POSIX: abcdef to ab bc cd de ef

Question

Using POSIX sed or awk, I would like to duplicate every second character in every pair of neighboring characters and list every newly-formed pair on a new line.

example.txt:

abcd 10001.

Expected result:

ab
bc
cd
d 
 1
10
00
00
01
1.

So far, this is what I have (N.B. omit "--posix" if on macOS). For some reason, adding a literal newline character before \2 does not produce the expected result. Removing the first group and using \1 has the same effect. What am I missing?

sed --posix -E -e 's/(.)(.)/&\2\
/g' example.txt

abb
cdd
100
000
1..

Answer 1

You may use

sed --posix -e 's/./&\
&/g' example.txt | sed '1d;$d'

The first sed command finds every char in the string and replaces with the same char, then a newline and then the same char again. Since it replaces first and last chars, the first and last resulting lines must be removed, which is achieved with sed '1d;$d'.
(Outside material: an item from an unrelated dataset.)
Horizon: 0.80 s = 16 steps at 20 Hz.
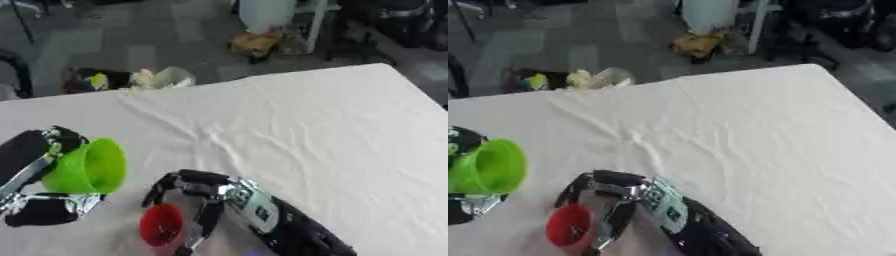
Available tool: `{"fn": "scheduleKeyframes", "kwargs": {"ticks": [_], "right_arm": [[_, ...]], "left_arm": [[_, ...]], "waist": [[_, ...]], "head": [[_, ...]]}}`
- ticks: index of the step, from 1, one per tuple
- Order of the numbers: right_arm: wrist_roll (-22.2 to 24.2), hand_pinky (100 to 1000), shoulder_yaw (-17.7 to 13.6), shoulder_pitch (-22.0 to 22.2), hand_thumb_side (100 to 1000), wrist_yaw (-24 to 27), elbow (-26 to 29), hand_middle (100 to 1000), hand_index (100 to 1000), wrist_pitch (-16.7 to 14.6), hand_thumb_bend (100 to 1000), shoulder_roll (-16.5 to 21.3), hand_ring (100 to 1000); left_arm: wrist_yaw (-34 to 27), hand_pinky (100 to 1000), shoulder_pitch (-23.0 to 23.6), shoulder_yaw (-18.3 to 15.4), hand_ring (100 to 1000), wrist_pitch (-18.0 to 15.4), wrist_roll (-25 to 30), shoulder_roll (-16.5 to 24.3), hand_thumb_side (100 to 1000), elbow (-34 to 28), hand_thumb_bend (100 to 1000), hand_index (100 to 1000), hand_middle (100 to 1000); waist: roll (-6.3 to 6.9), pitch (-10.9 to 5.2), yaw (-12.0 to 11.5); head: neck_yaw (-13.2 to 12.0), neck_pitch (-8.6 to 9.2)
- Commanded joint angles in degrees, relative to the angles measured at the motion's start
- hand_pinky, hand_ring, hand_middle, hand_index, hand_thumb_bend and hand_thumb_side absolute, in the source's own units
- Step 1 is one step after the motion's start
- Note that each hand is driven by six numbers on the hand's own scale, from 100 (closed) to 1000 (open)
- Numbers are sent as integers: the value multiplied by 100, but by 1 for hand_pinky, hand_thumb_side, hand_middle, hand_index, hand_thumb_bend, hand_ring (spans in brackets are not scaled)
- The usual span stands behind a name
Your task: Pour the contents of one cup into another cup.
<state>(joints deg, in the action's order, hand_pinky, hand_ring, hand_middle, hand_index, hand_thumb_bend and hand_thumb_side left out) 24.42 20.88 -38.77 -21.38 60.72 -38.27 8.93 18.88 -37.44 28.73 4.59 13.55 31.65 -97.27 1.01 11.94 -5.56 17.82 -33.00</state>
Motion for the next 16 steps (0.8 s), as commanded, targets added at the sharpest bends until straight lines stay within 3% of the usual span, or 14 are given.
{"fn": "scheduleKeyframes", "kwargs": {"ticks": [1,3,7,12,14,16], "right_arm": [[-47,901,5,-67,591,-61,9,527,782,-45,870,33,645],[-41,902,21,-66,598,-74,-10,527,782,-69,863,22,645],[-45,903,30,-63,606,-75,-45,526,782,-106,861,9,645],[-78,905,24,-69,613,-76,-50,526,782,-121,859,6,645],[-96,906,20,-69,617,-77,-51,526,783,-119,856,9,645],[-107,907,21,-67,619,-81,-52,526,782,-117,855,10,645]], "left_arm": [[-943,358,13,58,569,-77,-122,52,311,155,100,675,467],[-1333,394,89,112,619,-147,-141,48,484,305,100,695,502],[-1775,478,218,219,773,-392,-187,71,727,561,100,753,602],[-1782,550,331,318,897,-730,-255,56,808,782,100,824,750],[-1689,584,368,352,949,-863,-228,57,829,829,230,866,812],[-1552,629,391,379,1000,-996,-180,71,827,843,482,914,877]], "waist": [[15,-100,-7],[14,-100,-8],[13,-98,-6],[1,-95,1],[-6,-94,5],[-10,-94,6]], "head": [[27,73],[34,74],[44,83],[51,84],[54,83],[59,84]]}}
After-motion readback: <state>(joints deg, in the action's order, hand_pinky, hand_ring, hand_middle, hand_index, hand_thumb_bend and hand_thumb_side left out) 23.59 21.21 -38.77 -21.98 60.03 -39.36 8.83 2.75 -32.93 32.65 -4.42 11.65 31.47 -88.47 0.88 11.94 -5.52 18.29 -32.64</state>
Had sed supported lookarounds, one could have used (?!^).(?!$) (any char but not at the start or end of string) and the last sed command would not have been necessary, but it is not possible with sed. You could use it in perl though, perl -pe 's/(?!^).(?!$)/$&\n$&/g' example.txt (see demo online, $& in the RHS is the same as & placeholder in sed, the whole match value).

Answer 2

Try:

$ echo "abcd 10001." | awk '{for(i=1;i<length($0);i++) print substr($0,i,2)}'
ab
bc
cd
d 
 1
10
00
00
01
1.